___ Material provided

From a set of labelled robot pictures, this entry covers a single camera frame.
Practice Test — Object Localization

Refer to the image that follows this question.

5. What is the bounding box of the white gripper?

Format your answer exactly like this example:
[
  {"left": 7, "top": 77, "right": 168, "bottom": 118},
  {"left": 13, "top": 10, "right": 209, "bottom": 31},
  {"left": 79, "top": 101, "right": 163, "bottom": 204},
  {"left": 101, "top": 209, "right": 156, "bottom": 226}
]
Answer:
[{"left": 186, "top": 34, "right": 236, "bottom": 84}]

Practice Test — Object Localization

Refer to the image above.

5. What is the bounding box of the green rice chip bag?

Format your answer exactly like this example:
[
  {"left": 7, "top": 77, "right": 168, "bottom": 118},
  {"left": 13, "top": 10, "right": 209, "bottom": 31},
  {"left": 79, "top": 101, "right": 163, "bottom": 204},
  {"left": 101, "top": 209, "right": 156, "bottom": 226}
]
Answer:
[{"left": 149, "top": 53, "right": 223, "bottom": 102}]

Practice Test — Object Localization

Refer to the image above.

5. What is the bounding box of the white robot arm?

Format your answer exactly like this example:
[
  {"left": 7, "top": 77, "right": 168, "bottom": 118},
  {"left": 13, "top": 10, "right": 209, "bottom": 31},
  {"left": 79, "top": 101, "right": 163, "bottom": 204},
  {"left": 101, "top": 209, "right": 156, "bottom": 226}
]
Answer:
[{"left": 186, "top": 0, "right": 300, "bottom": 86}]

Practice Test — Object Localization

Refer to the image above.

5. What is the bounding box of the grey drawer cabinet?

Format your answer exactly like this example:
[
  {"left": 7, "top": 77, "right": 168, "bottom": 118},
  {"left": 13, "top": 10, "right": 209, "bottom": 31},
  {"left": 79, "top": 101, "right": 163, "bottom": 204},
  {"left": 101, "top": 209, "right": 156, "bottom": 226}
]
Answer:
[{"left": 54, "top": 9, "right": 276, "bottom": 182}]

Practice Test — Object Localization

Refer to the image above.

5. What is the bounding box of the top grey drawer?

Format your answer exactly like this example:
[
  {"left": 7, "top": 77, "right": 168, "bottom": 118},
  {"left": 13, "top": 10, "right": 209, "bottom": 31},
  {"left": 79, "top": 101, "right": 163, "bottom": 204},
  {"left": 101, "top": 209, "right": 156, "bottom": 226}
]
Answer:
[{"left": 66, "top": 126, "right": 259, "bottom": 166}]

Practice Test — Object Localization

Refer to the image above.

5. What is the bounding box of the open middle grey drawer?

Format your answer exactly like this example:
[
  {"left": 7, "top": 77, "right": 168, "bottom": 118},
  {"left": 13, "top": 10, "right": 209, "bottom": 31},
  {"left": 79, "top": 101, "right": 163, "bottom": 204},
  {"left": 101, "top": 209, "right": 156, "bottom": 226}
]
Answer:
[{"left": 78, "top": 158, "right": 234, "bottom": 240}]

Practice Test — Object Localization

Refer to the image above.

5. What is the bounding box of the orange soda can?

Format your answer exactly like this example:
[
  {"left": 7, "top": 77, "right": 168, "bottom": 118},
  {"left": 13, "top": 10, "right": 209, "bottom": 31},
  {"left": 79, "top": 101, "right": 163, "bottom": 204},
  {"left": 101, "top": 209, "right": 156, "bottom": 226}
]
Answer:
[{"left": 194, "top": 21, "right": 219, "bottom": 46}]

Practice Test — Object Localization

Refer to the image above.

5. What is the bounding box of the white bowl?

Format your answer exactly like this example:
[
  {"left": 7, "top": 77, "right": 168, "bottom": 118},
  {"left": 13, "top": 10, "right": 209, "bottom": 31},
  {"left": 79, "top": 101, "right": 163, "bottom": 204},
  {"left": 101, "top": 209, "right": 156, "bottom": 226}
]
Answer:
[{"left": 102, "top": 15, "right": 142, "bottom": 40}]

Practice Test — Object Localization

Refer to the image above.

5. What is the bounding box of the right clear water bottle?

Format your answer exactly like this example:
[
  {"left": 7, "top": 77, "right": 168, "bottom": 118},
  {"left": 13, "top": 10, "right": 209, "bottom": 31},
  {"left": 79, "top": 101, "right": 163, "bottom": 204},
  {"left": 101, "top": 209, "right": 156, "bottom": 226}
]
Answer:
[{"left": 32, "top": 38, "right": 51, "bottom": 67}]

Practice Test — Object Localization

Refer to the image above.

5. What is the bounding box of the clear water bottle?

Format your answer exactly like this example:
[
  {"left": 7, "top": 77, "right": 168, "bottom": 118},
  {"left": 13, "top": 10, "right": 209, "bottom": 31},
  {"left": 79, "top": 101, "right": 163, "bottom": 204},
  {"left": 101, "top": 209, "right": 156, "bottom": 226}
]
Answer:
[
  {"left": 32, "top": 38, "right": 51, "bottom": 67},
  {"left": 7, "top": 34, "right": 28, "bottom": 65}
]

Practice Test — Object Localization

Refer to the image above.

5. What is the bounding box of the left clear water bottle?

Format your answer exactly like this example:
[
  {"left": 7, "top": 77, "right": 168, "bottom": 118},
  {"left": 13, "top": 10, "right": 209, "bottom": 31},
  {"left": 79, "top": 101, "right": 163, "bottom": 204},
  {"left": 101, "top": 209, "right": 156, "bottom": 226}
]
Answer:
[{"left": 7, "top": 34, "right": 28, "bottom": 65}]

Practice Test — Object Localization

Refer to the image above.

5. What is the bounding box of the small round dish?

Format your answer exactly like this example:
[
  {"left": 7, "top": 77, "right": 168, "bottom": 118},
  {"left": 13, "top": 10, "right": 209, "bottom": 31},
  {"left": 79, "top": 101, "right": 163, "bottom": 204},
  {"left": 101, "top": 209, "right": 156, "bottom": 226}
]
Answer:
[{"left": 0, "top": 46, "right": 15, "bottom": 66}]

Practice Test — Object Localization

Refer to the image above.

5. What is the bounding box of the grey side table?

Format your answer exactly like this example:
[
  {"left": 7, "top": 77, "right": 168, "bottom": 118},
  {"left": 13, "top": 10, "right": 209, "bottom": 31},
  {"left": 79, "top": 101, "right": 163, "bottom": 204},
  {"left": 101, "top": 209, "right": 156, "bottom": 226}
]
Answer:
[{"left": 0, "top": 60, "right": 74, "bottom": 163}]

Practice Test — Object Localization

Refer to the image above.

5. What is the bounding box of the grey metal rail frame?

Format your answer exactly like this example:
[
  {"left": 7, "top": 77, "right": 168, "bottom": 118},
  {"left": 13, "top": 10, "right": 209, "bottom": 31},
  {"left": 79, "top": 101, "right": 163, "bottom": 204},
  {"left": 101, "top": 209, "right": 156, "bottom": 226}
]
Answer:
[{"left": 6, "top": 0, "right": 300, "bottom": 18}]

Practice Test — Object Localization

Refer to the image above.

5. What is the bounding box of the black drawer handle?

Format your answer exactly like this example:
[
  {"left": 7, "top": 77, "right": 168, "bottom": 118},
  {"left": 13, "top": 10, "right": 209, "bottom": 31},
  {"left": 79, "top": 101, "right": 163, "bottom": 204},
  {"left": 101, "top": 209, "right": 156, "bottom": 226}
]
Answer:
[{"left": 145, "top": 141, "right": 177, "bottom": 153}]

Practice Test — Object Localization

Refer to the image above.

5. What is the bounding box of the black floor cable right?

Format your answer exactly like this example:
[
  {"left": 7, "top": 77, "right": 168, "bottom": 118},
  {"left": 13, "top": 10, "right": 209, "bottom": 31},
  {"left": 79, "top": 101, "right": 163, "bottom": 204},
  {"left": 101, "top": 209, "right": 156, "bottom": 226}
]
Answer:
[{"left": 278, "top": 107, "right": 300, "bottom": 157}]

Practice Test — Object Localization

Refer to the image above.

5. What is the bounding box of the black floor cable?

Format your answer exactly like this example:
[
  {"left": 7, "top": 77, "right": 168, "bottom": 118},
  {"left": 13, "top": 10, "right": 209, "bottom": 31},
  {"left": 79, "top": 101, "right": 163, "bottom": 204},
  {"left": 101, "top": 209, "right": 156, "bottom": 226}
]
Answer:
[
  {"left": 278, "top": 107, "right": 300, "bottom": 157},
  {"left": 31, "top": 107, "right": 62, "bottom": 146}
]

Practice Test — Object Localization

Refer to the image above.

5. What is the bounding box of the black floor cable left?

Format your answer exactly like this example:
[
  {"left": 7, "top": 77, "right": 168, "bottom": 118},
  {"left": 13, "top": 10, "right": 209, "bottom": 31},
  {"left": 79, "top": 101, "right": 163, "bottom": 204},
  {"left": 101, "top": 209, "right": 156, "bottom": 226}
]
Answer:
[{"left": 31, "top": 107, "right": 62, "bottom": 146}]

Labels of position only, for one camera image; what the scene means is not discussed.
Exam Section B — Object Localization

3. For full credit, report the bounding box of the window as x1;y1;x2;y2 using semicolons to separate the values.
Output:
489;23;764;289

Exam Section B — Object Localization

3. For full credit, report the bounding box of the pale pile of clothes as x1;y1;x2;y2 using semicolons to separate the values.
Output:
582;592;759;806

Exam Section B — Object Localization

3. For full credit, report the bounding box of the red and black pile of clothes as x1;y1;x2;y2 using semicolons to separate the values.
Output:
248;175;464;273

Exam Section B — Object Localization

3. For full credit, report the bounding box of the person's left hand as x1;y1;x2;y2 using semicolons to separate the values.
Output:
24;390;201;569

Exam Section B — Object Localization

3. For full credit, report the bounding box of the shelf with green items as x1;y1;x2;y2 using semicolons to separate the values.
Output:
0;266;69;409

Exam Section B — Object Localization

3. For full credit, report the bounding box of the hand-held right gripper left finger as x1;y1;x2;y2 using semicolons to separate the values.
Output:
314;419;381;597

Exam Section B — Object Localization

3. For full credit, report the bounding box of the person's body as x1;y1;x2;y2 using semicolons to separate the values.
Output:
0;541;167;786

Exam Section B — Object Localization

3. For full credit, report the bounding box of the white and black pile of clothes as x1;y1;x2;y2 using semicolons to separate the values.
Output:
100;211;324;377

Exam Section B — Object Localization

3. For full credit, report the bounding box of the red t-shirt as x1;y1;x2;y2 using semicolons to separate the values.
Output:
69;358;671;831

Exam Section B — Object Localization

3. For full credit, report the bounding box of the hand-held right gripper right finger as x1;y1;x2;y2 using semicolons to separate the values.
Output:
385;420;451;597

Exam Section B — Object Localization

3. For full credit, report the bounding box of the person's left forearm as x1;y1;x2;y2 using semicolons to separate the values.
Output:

______

> _Task statement_: Those lines of the records that contain the string "frame" should be identified and copied.

> _Exercise answer_:
From a set of labelled robot pictures, this entry covers a single camera frame.
5. What is the bounding box of the grey metal rail frame?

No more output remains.